According to Bloomberg columnist Leonid Bershidsky, during Reshetnikov's tenure, the institute developed ties with far-right movements. Bershidsky characterizes Reshetnikov as a nationalist closely aligned with the milieu that supported the pro-Russian rebellion in eastern Ukraine, though he notes that while Putin uses such groups informally, they do not hold a monopoly on his policy decisions.

===HIV/AIDS report===
In 2016, three RISS researchers and deputy directors (holding degrees in sociology and historical sciences rather than medicine) co-authored a report on HIV/AIDS in Russia. According to the Russian newspaper Kommersant, the report claimed that statements regarding an HIV epidemic in Russia were part of a Western information war aimed at forcing Russia to abandon its independent domestic and foreign policies.

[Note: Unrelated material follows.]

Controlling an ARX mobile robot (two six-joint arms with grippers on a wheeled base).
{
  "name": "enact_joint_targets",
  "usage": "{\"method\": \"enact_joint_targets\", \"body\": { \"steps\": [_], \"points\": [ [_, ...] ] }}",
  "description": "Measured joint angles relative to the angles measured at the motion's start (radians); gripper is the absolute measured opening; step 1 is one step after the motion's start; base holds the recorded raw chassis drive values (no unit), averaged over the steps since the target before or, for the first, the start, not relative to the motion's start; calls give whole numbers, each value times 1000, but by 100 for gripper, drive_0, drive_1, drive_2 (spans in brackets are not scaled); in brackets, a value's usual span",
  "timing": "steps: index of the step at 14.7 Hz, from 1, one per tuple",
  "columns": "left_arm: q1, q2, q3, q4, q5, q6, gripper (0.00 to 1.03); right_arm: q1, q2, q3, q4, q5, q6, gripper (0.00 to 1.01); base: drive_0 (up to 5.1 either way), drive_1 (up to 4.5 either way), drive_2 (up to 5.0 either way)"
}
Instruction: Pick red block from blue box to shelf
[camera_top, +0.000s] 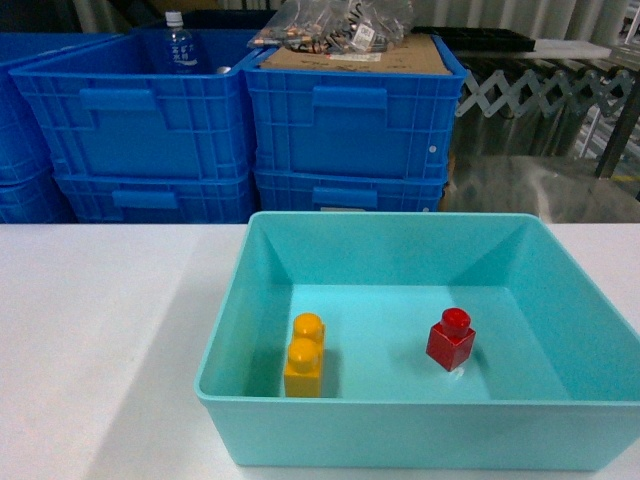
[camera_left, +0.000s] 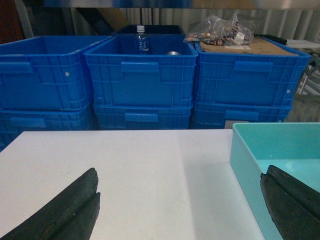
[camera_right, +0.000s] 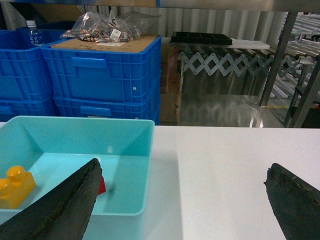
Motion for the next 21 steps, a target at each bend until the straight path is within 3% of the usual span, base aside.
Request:
{"method": "enact_joint_targets", "body": {
  "steps": [1,2,3,4,5,8,9,12,14,16,21],
  "points": [
    [0,0,0,0,0,0,98,0,0,0,0,0,0,98,0,0,0],
    [0,0,0,-1,-1,0,98,-40,50,31,-104,-90,-4,98,0,0,0],
    [0,0,0,0,0,0,98,-75,177,53,-66,-156,-4,98,0,0,0],
    [0,0,0,-1,0,0,98,-76,299,72,37,-177,-9,98,0,0,0],
    [0,0,0,-1,0,0,98,-43,431,110,148,-177,-14,98,0,0,0],
    [0,0,0,-1,0,0,98,85,917,294,435,-100,-15,98,0,0,0],
    [0,0,0,-1,0,0,98,261,1378,565,516,-19,-21,98,0,0,0],
    [0,0,0,-1,0,0,98,398,1610,759,370,101,-33,98,0,0,0],
    [0,0,0,-1,0,0,98,443,1728,869,249,143,-24,98,0,0,0],
    [0,0,0,-1,0,0,98,445,1843,954,161,163,8,98,0,0,0],
    [0,0,0,0,0,0,98,430,2036,1069,110,217,31,98,0,0,0]
  ]
}}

The authors criticized the "Western model" of combating the disease and controversially suggested that the promotion of condoms contributes to the spread of HIV by encouraging risky behavior, arguing instead that the focus should be placed on traditional family values and fighting "drugs and debauchery".

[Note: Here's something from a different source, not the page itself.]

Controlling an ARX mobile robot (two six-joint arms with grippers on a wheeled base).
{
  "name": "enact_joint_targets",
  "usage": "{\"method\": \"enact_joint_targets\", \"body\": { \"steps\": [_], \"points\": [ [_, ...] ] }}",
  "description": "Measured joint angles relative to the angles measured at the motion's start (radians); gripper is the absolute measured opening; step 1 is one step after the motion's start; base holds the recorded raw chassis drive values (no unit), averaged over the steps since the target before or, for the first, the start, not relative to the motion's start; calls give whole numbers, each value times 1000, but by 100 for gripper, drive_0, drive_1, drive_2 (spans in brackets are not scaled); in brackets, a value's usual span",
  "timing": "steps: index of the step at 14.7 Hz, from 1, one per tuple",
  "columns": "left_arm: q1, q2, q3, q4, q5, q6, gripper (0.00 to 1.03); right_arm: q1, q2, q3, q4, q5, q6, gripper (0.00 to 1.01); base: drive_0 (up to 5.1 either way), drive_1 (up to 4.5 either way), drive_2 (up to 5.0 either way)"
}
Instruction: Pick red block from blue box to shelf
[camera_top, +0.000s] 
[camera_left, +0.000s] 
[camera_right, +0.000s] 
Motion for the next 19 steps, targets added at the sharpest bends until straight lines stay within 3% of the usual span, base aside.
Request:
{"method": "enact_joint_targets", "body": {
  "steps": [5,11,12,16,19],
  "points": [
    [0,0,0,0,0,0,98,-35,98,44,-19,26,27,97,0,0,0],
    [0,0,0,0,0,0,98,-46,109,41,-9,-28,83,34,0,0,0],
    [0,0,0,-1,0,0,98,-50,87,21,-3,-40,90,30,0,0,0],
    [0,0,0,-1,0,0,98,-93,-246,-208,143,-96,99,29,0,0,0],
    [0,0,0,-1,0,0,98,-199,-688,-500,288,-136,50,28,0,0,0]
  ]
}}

===Allegations of political interference===
The organization has been accused of supporting pro-Russian politicians internationally and interfering in foreign politics. In 2019, former director Leonid Reshetnikov was banned from entering Bulgaria for 10 years following allegations that RISS had coordinated a campaign to interfere in Bulgarian domestic elections. Researchers have also pointed to instances where people affiliated with the institute proposed the annexation of Western Ukraine by Poland in an attempt to foster a Polish-Russian anti-Ukrainian alliance.

====2016 US presidential election====

In April 2017, Reuters reported that multiple U.S. officials identified RISS as the author of a strategic plan to sway the 2016 U.S. presidential election toward Donald Trump and to undermine American voters' faith in their democratic system.

According to the unidentified U.S. officials cited in the report, the strategy was directed by Putin and overseen by former SVR officers, including Reshetnikov, who headed the institute at the time. A first set of recommendations, reportedly issued in June 2016, suggested supporting a presidential candidate who would be more favorable to Russia via a social media campaign and Russia-backed news outlets. A second document, drafted roughly a month before the election when Hillary Clinton was widely expected to win, reportedly advised shifting the strategy toward undermining confidence in the electoral system by disseminating claims of voter fraud. Following the publication of these allegations, RISS director Mikhail Fradkov and Kremlin spokesman Dmitry Peskov denied the claims.